Content Addressable Storage22 min read

If you’re working on a modern JavaScript application and use a build tool like Vite to build and deploy your code, you can open the dist folder and find out something similar to this:

JavaScript
src/main.js
src/components/Header.vue
src/assets/logo.png

// After build 
dist/assets/main.a1b2c3d4.js      
dist/assets/Header.8e7f9a0b.js    
dist/assets/logo.5c4d3e2f.png     

There are some questions that we could ask here: why is each of the files appended with some random hash, and how are these hash values generated, and why do we need them? After finishing this post, we will have a good enough answer to these questions.

First off, let’s presume that our generated build files have the exact same name as in the source file, for example, the build file main.js is still having the name main.js. If that’s the case, there are a few problems with this static file name approach:

When the browser enters your website and downloads this main.js file, and later, even if there is some update in this main.js file and you deploy the code change, the browser thinks it already has the file and never bothers to download it once again:

JavaScript
<script src="/assets/main.js"></script>

// Old main.js (cached in user browser)
function calculateTotal(price) {
  return price * 1.05; // 5% tax
} 

// new main.js (in your server)
function calculateTotal(price) {
  return price * 1.08; // 8% tax rate
}

So our new function with the updated tax rate never gets applied when executed in the browser!

Another problem is that if we want to change the file name for each deployment, then is it necessary for the browser to fetch the content again if the content for 2 versions is the same but only the file names are different? How can we de-duplicate the files in this situation?

Content-addressable storage (CAS) is a technique used to solve these problems. Instead of identifying the files based on names, we use the hash function over the file content to calculate its address or reference. In this way, this can give us some guarantees:

  • 2 different files with the same content will generate the same hash value.
  • A tiny change from the input creates a dramatic change in the output (so-called “avalanche effect”).

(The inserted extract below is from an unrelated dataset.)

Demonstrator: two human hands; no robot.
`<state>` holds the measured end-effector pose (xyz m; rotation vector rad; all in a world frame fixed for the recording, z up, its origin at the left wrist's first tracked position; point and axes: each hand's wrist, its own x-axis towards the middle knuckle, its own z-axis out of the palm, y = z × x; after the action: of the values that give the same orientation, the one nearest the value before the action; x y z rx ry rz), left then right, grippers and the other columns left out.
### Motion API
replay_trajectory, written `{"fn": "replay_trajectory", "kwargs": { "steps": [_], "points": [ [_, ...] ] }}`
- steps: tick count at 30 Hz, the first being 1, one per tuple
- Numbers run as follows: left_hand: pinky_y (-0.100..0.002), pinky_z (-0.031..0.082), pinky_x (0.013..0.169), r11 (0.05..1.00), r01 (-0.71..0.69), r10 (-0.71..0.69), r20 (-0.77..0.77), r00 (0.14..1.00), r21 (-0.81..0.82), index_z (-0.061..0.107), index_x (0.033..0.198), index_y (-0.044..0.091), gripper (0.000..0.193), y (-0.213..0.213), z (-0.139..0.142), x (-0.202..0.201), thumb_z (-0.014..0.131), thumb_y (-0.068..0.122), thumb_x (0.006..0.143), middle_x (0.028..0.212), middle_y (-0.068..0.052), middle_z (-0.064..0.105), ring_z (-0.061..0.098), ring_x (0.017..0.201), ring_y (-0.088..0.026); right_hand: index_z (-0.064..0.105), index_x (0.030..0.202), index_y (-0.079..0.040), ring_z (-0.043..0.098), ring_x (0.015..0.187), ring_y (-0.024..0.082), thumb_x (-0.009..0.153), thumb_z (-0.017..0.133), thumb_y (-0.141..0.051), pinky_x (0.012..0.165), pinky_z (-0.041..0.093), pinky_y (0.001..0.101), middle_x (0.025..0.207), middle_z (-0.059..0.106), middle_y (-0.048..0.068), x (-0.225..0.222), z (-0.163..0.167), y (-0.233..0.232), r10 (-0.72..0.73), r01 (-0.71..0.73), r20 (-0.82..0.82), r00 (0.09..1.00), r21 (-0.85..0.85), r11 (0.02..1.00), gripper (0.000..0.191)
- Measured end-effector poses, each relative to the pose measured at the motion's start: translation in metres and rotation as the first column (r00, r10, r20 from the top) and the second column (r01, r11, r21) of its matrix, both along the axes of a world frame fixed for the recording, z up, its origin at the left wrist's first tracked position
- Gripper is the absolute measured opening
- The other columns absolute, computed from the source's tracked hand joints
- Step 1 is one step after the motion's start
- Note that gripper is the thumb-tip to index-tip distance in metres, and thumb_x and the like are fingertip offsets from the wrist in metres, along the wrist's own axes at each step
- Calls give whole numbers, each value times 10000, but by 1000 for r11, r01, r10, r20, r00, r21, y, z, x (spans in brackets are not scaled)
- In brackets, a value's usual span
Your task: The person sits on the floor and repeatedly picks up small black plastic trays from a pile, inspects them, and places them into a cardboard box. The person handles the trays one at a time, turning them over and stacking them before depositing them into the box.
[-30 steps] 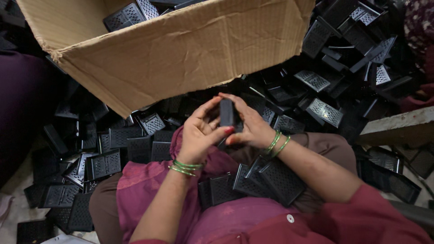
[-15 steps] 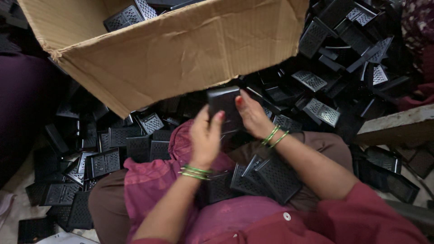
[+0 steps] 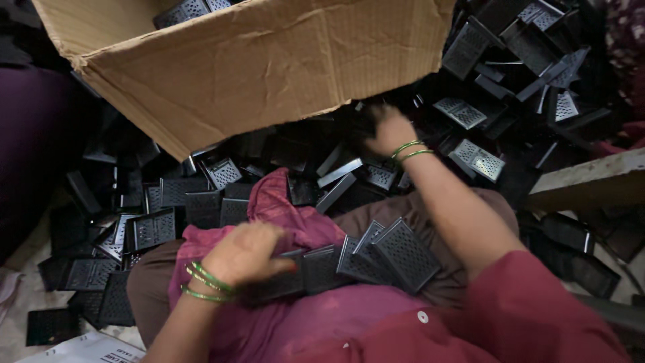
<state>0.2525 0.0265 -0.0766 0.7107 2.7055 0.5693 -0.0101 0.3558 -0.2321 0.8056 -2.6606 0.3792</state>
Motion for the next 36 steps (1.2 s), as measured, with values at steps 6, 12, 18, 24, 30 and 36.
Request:
{"fn": "replay_trajectory", "kwargs": {
  "steps": [6, 12, 18, 24, 30, 36],
  "points": [
    [-482, 512, 936, 981, -192, 192, -160, 968, 12, 662, 1174, 98, 551, -9, -46, -109, 835, 395, 744, 1103, -161, 708, 646, 1085, -364, 583, 1405, -117, 669, 1070, 393, 777, 706, -150, 906, 548, 493, 1170, 696, 205, -9, 11, 7, -306, 299, 235, 923, 64, 952, 641],
    [-499, 444, 1001, 989, -142, 128, -279, 952, -32, 559, 1396, 75, 921, 0, -142, -189, 880, 228, 547, 1422, -230, 552, 528, 1270, -428, 546, 1296, 2, 650, 984, 455, 692, 800, -288, 813, 539, 532, 1105, 660, 284, 8, 36, 20, -183, 171, 252, 950, 67, 983, 716],
    [-474, 466, 1073, 963, -268, 264, -344, 901, 37, 634, 1325, 106, 605, -9, -158, -185, 804, 235, 760, 1372, -172, 630, 583, 1262, -380, 538, 1336, -74, 655, 1094, 453, 978, 680, -385, 924, 535, 547, 1229, 657, 256, 4, 0, 7, -306, 285, 373, 876, 112, 952, 495],
    [-470, 499, 999, 825, -411, 481, -99, 871, 387, 614, 1336, 53, 696, -24, -94, -157, 831, 405, 776, 1317, -214, 646, 623, 1210, -415, 473, 1279, -65, 625, 1080, 465, 825, 753, -428, 881, 531, 537, 1193, 625, 282, -7, -2, 14, -457, 392, 413, 788, 235, 889, 645],
    [-458, 550, 943, 923, -384, 376, 145, 915, 33, 544, 1401, 63, 735, -16, -91, -126, 754, 508, 854, 1241, -213, 691, 685, 1131, -357, 473, 1372, -76, 641, 1142, 455, 835, 720, -514, 966, 527, 529, 1241, 647, 283, -10, 14, 18, -499, 413, 543, 675, 283, 866, 736],
    [-585, 516, 877, 860, -464, 426, -202, 882, -213, 367, 1417, -34, 1015, 9, -126, -84, 853, 504, 705, 1376, -220, 464, 498, 1227, -421, 420, 1434, -20, 614, 1200, 450, 861, 664, -510, 1016, 484, 483, 1270, 629, 312, -3, 28, 21, -189, 376, 586, 788, -214, 902, 792]
  ]
}}
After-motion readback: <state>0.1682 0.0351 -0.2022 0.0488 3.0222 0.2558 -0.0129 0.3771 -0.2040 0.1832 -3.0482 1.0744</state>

So, coming back to the generated file names from the Vite build tool is a perfect usage of the CAS in web development. In this case, if the file with some hash is downloaded in the browser, it will not bother to download this file again from our server if the file name doesn’t change. In case the file name does change, indicating that the content has changed, then the browser will fetch the new file again as expected.

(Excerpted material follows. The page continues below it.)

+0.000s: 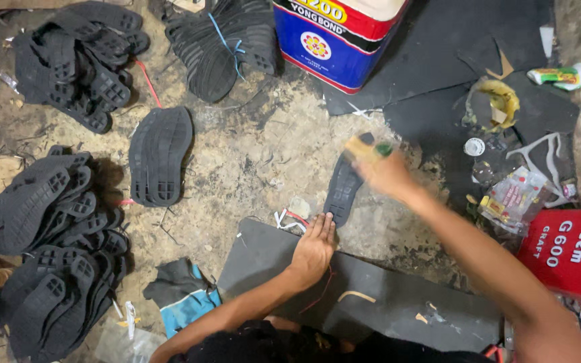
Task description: The person repeatedly applies glue to black shoe soles using a brush. They pick up a sole, apply glue to the surface, and place it down, repeating this process for multiple soles throughout the clip.
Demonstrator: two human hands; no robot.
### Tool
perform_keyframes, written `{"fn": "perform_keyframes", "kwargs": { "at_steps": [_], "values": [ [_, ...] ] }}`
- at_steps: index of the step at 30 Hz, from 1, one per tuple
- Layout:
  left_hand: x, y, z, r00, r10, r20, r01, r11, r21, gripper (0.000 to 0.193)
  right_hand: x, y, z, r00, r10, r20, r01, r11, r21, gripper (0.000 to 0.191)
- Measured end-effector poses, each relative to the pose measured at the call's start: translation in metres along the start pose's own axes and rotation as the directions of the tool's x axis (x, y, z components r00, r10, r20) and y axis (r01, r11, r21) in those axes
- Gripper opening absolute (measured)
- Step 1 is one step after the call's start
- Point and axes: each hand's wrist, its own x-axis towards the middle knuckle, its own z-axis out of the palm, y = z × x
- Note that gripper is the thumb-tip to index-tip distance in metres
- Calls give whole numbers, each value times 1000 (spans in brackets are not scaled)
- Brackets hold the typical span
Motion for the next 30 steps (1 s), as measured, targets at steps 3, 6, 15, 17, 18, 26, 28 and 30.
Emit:
{"fn": "perform_keyframes", "kwargs": {
  "at_steps": [3,6,15,17,18,26,28,30],
  "values": [
    [-1,0,-5,1000,-7,9,7,1000,-14,63,-10,-12,30,907,-391,154,354,908,223,40],
    [2,-3,-14,1000,26,7,-26,1000,-3,58,4,7,28,903,-428,-37,427,885,186,48],
    [149,-55,-59,923,-304,-235,190,892,-410,53,-11,40,14,566,19,-824,92,992,86,49],
    [180,-60,-64,887,-455,-83,376,814,-443,81,-46,26,22,658,206,-724,54,946,319,50],
    [189,-61,-68,854,-520,-6,463,765,-447,96,-60,22,22,693,210,-689,-25,963,268,47],
    [164,-53,-80,808,-540,-235,93,511,-855,27,-96,46,41,781,450,-434,-475,878,54,43],
    [138,-47,-94,777,-616,-130,103,328,-939,26,-94,58,49,820,487,-301,-501,865,35,49],
    [110,-47,-105,754,-657,19,155,149,-977,33,-90,66,51,836,452,-312,-437,891,122,47]
  ]
}}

CAS is also useful for content deduplication, for example, in a public file storage system, if users upload 50 files with identical content, then instead of storing all 50 files in 50 different locations, the system can just have one hash address to store just one file instead of 50, hence saving a lot of space!

Git also stores everything — files, directories, commits using content hashes (SHA-1, SHA-256), these hashes are used as addresses to retrieve the content later.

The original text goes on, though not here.